The Death Agony of Capitalism in Color Photos

Passing by Hegyeshalom (a border village between Austria and Hungary), colors get a different shade. Upon leaving the border and the monotone greyness of the Comecon, color pigments heighten, neon lights pull you in, and lip gloss becomes lively on women’s lips—even though they open for others, not for the average broke Hungarian. From the 1960s on, more and more Hungarians received passports to the West. A hard currency allowance of 70 dollars, a list of addresses of expat friends in the pocket, and the indispensable photo camera on the neck: the following is a selection of color photos of the obscure object of desire from the Kádár era, from the Fortepan archive.

In one of the typical jokes of the era turning empty socialist propaganda slogans on their head, a Hungarian gets a tourist passport to the West. When he gets back home, his friends gather around him asking: “Tell us, what did you see?” “I saw the death agony of Capitalism.” “And…?” “What can I say? It’s a pretty beautiful way to die.”

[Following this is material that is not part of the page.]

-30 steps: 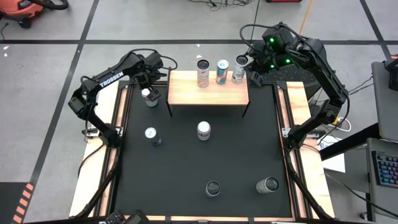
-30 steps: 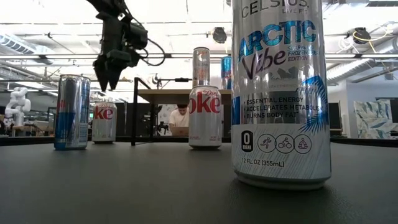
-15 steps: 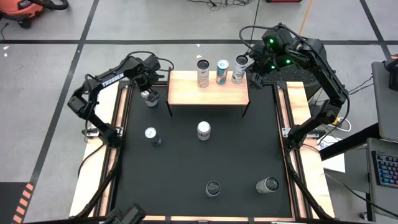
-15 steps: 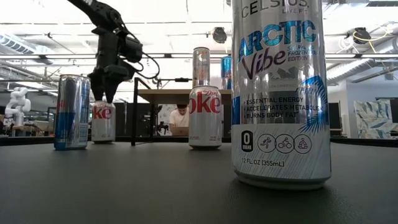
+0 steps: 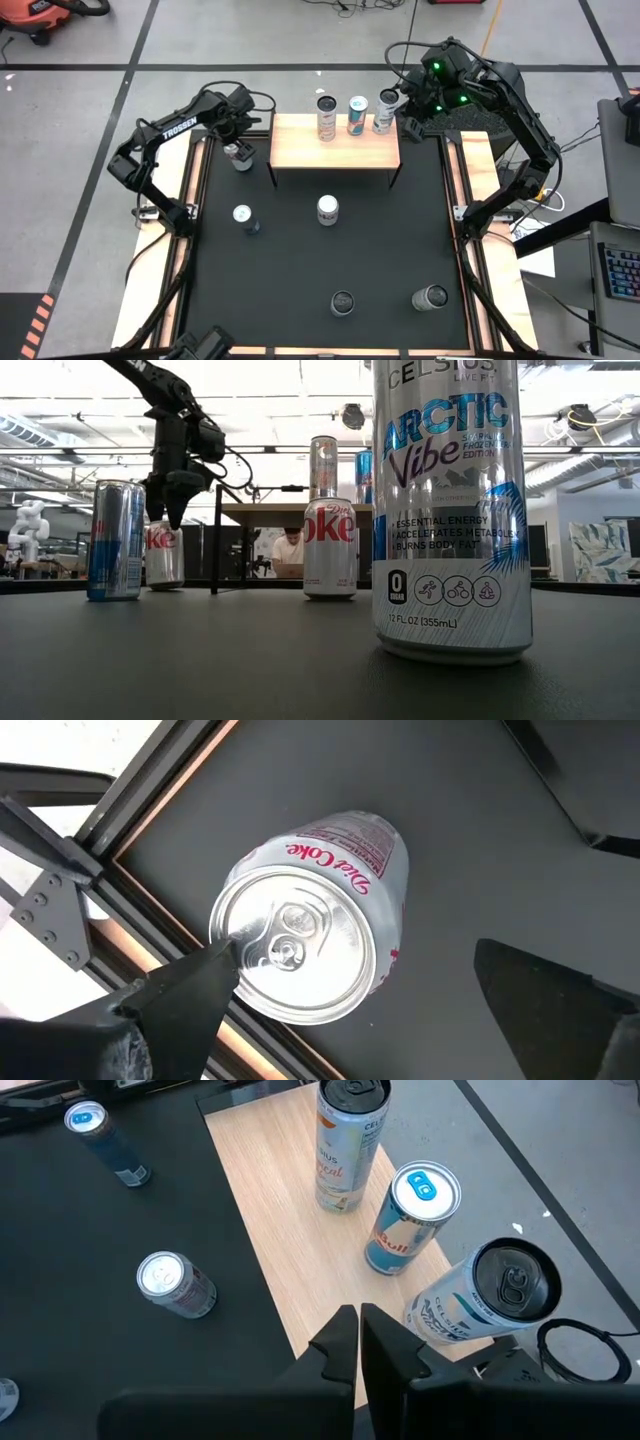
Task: Place canned beverage on shelf
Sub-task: Put the top red and silver soda can on the shelf
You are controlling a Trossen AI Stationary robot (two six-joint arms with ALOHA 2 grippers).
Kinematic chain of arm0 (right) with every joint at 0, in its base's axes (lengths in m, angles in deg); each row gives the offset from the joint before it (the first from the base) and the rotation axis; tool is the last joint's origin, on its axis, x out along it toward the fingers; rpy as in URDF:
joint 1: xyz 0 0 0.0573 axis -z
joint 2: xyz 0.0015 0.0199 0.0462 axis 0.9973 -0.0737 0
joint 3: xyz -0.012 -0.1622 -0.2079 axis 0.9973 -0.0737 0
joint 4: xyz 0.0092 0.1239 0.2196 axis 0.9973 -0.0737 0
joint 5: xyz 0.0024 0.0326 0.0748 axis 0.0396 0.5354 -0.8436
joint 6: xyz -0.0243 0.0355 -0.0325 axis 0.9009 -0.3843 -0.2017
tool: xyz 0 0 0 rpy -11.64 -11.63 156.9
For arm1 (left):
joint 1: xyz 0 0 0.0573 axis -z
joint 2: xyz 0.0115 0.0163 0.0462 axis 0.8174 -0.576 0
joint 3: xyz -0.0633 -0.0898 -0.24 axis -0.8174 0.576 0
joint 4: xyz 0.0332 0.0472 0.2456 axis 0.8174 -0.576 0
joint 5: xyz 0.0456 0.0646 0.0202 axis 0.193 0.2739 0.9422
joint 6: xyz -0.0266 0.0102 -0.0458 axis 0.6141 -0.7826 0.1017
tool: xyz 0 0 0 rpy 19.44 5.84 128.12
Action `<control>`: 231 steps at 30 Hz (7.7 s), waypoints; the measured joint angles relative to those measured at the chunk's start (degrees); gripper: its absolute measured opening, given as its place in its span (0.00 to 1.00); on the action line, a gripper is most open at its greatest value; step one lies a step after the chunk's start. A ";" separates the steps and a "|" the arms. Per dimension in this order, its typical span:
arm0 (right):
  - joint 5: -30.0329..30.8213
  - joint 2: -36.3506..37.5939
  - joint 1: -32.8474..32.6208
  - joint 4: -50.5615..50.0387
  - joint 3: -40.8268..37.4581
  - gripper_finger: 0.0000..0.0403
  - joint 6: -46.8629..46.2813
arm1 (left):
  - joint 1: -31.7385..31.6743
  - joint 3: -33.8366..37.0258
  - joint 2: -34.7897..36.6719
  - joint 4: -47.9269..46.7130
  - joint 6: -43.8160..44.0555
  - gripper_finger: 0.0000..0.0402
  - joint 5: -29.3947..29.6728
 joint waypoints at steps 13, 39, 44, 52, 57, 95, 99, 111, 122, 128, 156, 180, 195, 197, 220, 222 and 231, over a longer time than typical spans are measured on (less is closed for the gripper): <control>0.00 0.00 0.00 0.02 -0.02 0.00 1.03 | 0.99 -0.82 2.81 -0.51 0.26 0.99 -6.63; 0.00 -0.01 0.00 0.04 -0.02 0.00 1.17 | 0.86 -0.98 0.96 1.13 0.04 0.99 -0.55; -0.02 0.00 0.00 0.02 -0.02 0.00 1.08 | 0.86 -0.98 -1.48 1.14 0.04 0.99 -0.41; -0.02 -0.01 0.00 0.02 -0.02 0.00 1.06 | 0.75 -0.98 -3.55 1.04 1.07 0.99 -0.66; -0.02 -0.02 0.00 -0.31 -0.02 0.00 1.06 | 0.75 -0.98 -4.07 1.62 1.14 0.99 -0.78; -0.03 -0.02 0.00 -1.05 -0.02 0.00 1.04 | 0.77 5.84 -4.07 8.81 1.53 0.99 -1.02; -0.04 -0.02 0.00 -1.05 -0.02 0.00 1.08 | 0.77 5.84 -4.07 8.86 1.53 0.99 -1.03; -0.04 -0.02 0.01 -0.85 -0.02 0.00 1.06 | 0.77 5.84 -4.09 9.01 1.40 0.99 -1.03; -0.04 -0.02 0.00 -0.83 -0.02 0.00 1.06 | 0.77 5.84 -4.09 8.27 1.05 0.99 -1.24; -0.02 -0.02 0.00 -0.83 -0.02 0.00 1.21 | 0.77 5.84 -4.09 8.09 1.05 0.99 -1.31; -0.02 -0.02 0.00 -0.81 -0.02 0.00 2.11 | 0.88 5.84 -4.09 7.52 1.02 0.73 -2.08; 0.34 -0.07 0.00 2.12 -10.73 0.00 3.77 | 4.24 -11.41 -3.41 -11.65 4.99 0.74 -3.82; 6.05 -0.02 0.02 5.23 -11.65 0.00 3.66 | 8.00 -32.97 -3.33 -21.45 12.00 0.74 -3.18; 6.05 -0.02 0.04 5.22 -11.65 0.00 3.66 | 8.23 -35.37 -3.30 -21.46 12.14 0.74 -3.29; 6.05 0.00 0.04 6.79 -11.58 0.00 5.11 | 10.94 -44.46 -5.40 -18.00 21.08 0.74 -4.12; 6.05 0.00 0.04 7.35 -11.58 0.00 5.30 | 11.06 -44.46 -6.33 -17.44 21.05 0.74 -4.25; 6.20 0.00 0.04 7.37 -11.58 0.00 5.46 | 11.94 -44.46 -9.70 -10.44 21.09 0.74 -9.17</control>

Paris, 1959. On the left: Artist György Ruzicskay #117459 Photo: Fortepan / Péter Aradi / Mária Szenczi
Place du Tertre on Montmartre in Paris in 1969. #204592 Photo: Fortepan / Zsófia Szilágyi
Though it certainly remained a privilege, more and more people were allowed to travel from Hungary to the West after 1963. In spite of the fact that passport applications were reviewed by the party secretaries of the applicants’ workplace, administrative authorities could still reject them without a reason. While red passports, allowing travel to fellow socialist countries, were less likely to cause problems, a blue one, valid for the rest of the world, including capitalist countries, could only be obtained by the grace of power.

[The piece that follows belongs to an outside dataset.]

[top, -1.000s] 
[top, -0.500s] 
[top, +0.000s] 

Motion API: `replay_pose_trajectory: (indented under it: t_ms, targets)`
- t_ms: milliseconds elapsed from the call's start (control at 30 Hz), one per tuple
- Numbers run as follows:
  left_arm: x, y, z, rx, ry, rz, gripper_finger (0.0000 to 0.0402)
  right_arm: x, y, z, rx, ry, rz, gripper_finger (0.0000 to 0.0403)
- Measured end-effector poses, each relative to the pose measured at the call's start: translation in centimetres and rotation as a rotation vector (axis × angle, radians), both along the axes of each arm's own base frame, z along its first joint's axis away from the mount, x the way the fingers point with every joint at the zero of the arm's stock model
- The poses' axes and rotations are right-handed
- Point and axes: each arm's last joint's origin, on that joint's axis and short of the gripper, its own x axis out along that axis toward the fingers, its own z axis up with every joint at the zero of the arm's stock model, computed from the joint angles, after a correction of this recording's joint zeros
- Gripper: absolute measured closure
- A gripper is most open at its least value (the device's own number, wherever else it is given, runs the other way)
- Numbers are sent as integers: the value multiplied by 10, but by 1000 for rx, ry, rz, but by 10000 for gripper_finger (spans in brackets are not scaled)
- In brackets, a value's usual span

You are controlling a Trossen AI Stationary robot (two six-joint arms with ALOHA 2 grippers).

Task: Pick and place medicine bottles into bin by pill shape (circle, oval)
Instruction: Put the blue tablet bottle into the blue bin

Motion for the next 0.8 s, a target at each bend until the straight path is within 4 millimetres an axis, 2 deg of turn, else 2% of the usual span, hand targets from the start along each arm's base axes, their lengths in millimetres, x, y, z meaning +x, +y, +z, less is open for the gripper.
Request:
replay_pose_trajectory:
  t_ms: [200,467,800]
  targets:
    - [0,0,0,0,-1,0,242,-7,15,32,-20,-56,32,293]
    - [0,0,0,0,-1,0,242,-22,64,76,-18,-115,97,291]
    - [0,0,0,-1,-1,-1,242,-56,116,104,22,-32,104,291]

The GDR, 1970. #46845 Photo: Fortepan / Gwen Jones
"Piece" by Henry Moore Sheep in Seefeld quarter, Zürich, Switzerland, 1980. #12238 Photo: Fortepan / G K
The GDR, 1970 #46887 Photo: Fortepan / Gwen Jones
The borders of the open world and of individual freedom were not the only thing marked by the different colors of personal documents. Wanderlust and longing for faraway places was also painted with beautiful colors by those who found state socialism too grey. Though Maeterlinck’s play for children about the bluebird of happiness was frequently on stage in those days (it was even turned into a children’s fantasy film in a Soviet–American coproduction), the only people who believed that the bluebird was not to be chased in faraway countries were those who had no other choice. Those who could, started off on the yellow brick road beyond the red and white barriers to Emerald City.

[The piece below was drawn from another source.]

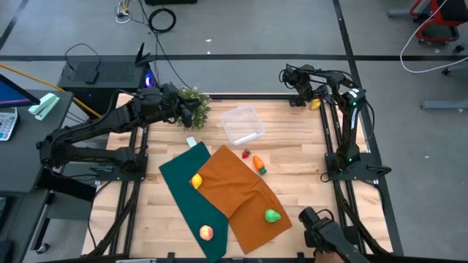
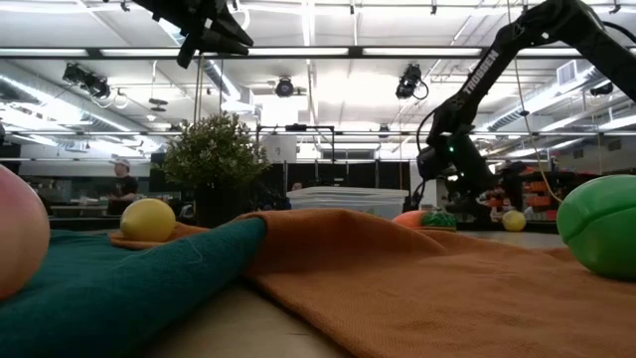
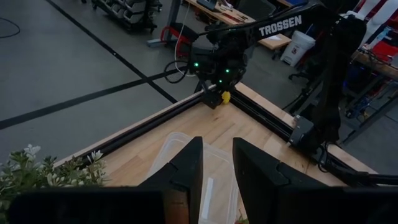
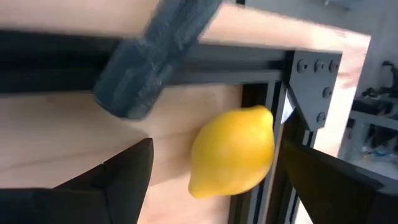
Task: Pick and placing Produce into tupperware
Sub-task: Put the top yellow lemon into the transparent bin
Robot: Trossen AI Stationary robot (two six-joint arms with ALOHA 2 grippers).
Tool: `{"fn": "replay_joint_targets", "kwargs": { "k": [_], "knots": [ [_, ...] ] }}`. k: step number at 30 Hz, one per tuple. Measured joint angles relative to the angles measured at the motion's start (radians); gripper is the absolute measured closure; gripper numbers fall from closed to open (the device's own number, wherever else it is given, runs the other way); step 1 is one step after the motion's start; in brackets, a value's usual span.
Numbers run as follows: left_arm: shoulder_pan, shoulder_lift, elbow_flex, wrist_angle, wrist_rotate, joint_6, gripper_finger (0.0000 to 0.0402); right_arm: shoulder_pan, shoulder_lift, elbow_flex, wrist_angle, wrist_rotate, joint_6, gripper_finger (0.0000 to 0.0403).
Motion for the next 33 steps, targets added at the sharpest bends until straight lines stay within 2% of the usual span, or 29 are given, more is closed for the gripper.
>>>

Piazza Martiri d'Ungheria 1956 on the island of Capri, 1965. (A square commemorating the victims of the 1956 Revolution of Hungary). #128968 Photo: Fortepan / Gali
Color photos by Hungarian tourists appear more and more often in Fortepan’s collection of over 150,000 photos from the 1960s on. Most of them are, obviously, typical tourist pictures: street views of European cities, the whirl of cosmopolitanism, shopwindows, neon lights, and luminous strips in the night created with long exposure. Huge neon signs of Cinzano, Kaiser Bar, and Reisebüro on Kärtner Strasse in Vienna; fonts from another, faraway-yet-familiar world: western newspapers, western cigarettes, beautiful cars, and beautiful women. Europe.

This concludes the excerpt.